Environment Specifier
- In a controlled environment: This additional specifier is used if the individual is in an environment where access to alcohol is restricted.
Severity Specifier
Specify if:
- Mild: Presence of
2
to3
symptoms - Moderate: Presence of
4
to5
symptoms - Severe: Presence of
6
+ symptoms
Signs and Symptoms
See main article: Alcohol Intoxication
- Alcohol use disorder is defined by a cluster of behavioural and physical symptoms, which can include withdrawal, tolerance, and craving.
- Withdrawal symptoms can begin 4 to 12 hours after the reduction of intake after a prolonged period of heavy alcohol ingestion.
- Some withdrawal symptoms such as insomnia can persist for months and contribute to relapse.[15]
- Depending on the severity of the use, individuals may use alcohol in physically hazardous circumstances (e.g. - driving a car or operating machinery while intoxicated).[16]
- Often times, intoxication can result in significant distress or even physical harm to others around the individual.
Alcohol Use History
Important questions to ask on alcohol use history include:
- Frequency
- Age of first drink
- Age of first problematic drinking (“When did it start having an impact on your function?”)
- How often do you drink any alcohol? (“Every day? Once a month?”)
- Longest period of abstinence (“Longest period of time where you did not use alcohol?”)
- Time of last drink (to assess for the presence of withdrawal symptoms)
- Triggers
- Location (e.g. - in a bar/parties/home?)
- Symptoms (depression/anxiety)
- Quantity
- What do you usually drink? (wine? beer? spirits?)
- How much do you drink? (How much will you drink at a time?)
- How much do you usually spend on alcohol in a week?
- Binge drinking?
- Treatment
- Medications
- Inpatient/outpatient treatment
- Goals
- “What would you like to see happen with your drinking?” (e.g. - complete abstinence, harm reduction)

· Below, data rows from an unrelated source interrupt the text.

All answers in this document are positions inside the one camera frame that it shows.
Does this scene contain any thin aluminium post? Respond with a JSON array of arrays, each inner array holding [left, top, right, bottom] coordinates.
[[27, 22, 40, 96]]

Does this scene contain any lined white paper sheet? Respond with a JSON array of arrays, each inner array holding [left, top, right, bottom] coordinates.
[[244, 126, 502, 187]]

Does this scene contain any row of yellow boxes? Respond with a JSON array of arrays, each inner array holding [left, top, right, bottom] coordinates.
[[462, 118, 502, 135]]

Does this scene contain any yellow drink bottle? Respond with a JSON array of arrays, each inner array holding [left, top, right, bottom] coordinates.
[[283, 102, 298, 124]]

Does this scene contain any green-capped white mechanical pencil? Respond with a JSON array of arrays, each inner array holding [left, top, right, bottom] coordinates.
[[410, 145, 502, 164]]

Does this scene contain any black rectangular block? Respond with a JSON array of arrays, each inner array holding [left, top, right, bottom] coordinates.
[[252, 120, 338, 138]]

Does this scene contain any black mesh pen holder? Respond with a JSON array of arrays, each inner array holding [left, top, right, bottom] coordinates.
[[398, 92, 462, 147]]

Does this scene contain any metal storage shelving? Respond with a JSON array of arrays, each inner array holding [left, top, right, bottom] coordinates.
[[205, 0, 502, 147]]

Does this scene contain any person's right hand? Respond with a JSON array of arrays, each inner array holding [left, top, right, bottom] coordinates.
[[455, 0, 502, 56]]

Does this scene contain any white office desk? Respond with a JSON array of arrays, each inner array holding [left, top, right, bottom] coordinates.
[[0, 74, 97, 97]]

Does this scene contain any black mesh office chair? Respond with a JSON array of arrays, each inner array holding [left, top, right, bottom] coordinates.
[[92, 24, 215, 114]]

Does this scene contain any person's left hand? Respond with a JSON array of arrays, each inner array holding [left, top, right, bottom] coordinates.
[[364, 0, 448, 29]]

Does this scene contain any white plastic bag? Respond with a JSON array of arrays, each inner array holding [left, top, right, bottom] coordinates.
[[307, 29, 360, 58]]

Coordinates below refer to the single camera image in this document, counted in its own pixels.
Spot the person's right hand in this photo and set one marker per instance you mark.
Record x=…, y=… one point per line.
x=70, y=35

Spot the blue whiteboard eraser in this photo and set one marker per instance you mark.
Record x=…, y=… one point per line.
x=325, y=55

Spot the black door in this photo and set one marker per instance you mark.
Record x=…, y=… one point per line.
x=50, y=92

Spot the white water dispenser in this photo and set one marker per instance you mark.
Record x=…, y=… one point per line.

Type A vs. Type B Alcohol Use
Historically, different phenotypes of alcohol use can predict response to medications and treatment. Alcohol use has been classically divided into:[17]- Type A alcoholism = later age of alcohol use disorder, less family history (i.e. - fewer first degree relatives with alcohol use disorder), less severe dependence, fewer co-morbid psychiatric disorder and symptoms, and less psychosocial impairment
- Type B alcoholism = more severe alcohol use disorder, characterized by earlier age of onset, a strong family history, childhood conduct and behavioural problems, polysubstance abuse, more co-morbid psychiatric disorders (in particular anti-social personality disorder)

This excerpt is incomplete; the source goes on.